[Exercise directions] Please print the full listing below exactly, but not the pictures in it.

[The records]
=== Begin Enclosure ===

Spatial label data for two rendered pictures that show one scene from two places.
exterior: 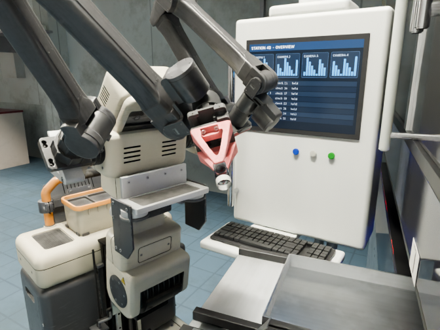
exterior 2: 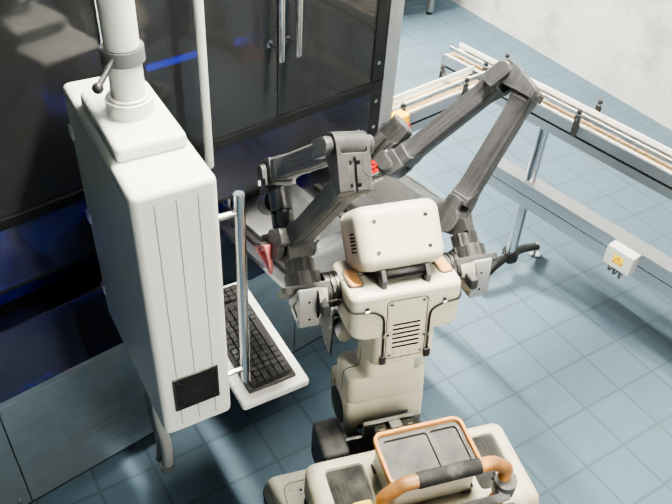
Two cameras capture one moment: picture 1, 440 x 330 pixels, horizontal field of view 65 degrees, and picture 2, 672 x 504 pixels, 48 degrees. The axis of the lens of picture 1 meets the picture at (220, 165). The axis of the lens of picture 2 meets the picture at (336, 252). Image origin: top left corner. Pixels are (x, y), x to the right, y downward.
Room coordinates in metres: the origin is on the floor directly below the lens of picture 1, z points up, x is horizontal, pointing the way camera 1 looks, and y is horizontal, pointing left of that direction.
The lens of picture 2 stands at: (2.28, 0.69, 2.42)
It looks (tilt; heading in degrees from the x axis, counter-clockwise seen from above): 41 degrees down; 205
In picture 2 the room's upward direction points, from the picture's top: 4 degrees clockwise
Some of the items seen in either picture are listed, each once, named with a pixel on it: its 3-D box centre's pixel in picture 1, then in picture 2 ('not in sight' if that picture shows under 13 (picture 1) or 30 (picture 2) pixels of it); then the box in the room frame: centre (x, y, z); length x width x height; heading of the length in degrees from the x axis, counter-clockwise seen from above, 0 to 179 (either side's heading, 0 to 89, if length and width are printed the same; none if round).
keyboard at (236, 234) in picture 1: (270, 242); (242, 333); (1.06, -0.17, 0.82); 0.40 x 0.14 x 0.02; 57
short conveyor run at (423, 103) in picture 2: not in sight; (421, 101); (-0.28, -0.20, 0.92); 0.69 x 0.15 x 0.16; 158
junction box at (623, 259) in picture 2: not in sight; (621, 258); (-0.29, 0.72, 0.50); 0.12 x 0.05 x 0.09; 68
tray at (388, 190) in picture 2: not in sight; (385, 197); (0.35, -0.06, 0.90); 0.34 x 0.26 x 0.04; 67
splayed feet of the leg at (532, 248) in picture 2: not in sight; (508, 261); (-0.55, 0.26, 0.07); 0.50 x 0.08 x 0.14; 158
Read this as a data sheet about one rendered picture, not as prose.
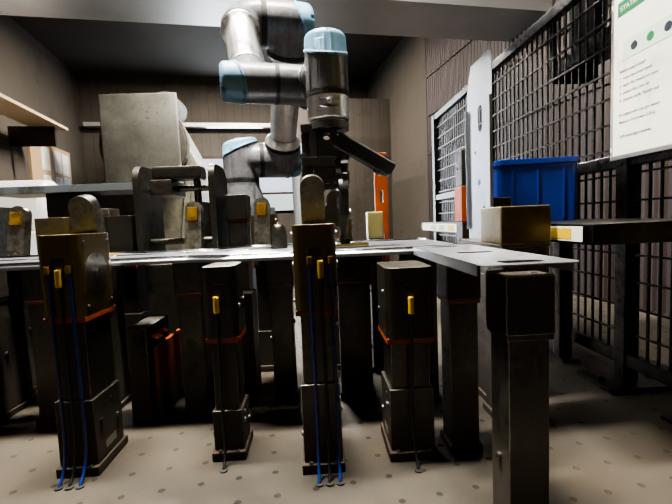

=== End Enclosure ===

[Answer to this problem]
Spatial label data for two rendered pictures that show one scene from two places.
exterior: 
exterior 2: 
Two cameras capture one moment: picture 1, 440 x 330 pixels, horizontal field of view 65 degrees, and picture 2, 672 x 504 pixels, 48 degrees. The axis of the lens of picture 1 meets the picture at (220, 165). The axis of the lens of picture 2 meets the picture at (336, 252). Image origin: top left corner. Pixels are (x, y), x to the right, y downward.
Room coordinates in metres: the origin is on the floor directly below the lens of picture 1, z points up, x is horizontal, pointing the way camera 1 looks, and y is horizontal, pointing left of that direction.
The lens of picture 2 stands at: (2.28, 0.69, 2.42)
It looks (tilt; heading in degrees from the x axis, counter-clockwise seen from above): 41 degrees down; 205
In picture 2 the room's upward direction points, from the picture's top: 4 degrees clockwise
Some of the items seen in either picture are listed, each once, named with a pixel on it: its 3-D box centre's pixel in picture 1, then in picture 2 ('not in sight' if that picture shows under 13 (picture 1) or 30 (picture 2) pixels of it); then the box in the room frame: centre (x, y, z); length x width x height; heading of the length in degrees from the x axis, counter-clockwise seen from above, 0 to 179 (either side's heading, 0 to 89, if length and width are printed the same; none if round).
keyboard at (236, 234) in picture 1: (270, 242); (242, 333); (1.06, -0.17, 0.82); 0.40 x 0.14 x 0.02; 57
short conveyor run at (423, 103) in picture 2: not in sight; (421, 101); (-0.28, -0.20, 0.92); 0.69 x 0.15 x 0.16; 158
junction box at (623, 259) in picture 2: not in sight; (621, 258); (-0.29, 0.72, 0.50); 0.12 x 0.05 x 0.09; 68
tray at (388, 190) in picture 2: not in sight; (385, 197); (0.35, -0.06, 0.90); 0.34 x 0.26 x 0.04; 67
splayed feet of the leg at (532, 248) in picture 2: not in sight; (508, 261); (-0.55, 0.26, 0.07); 0.50 x 0.08 x 0.14; 158
Read this as a data sheet about one rendered picture, not as prose.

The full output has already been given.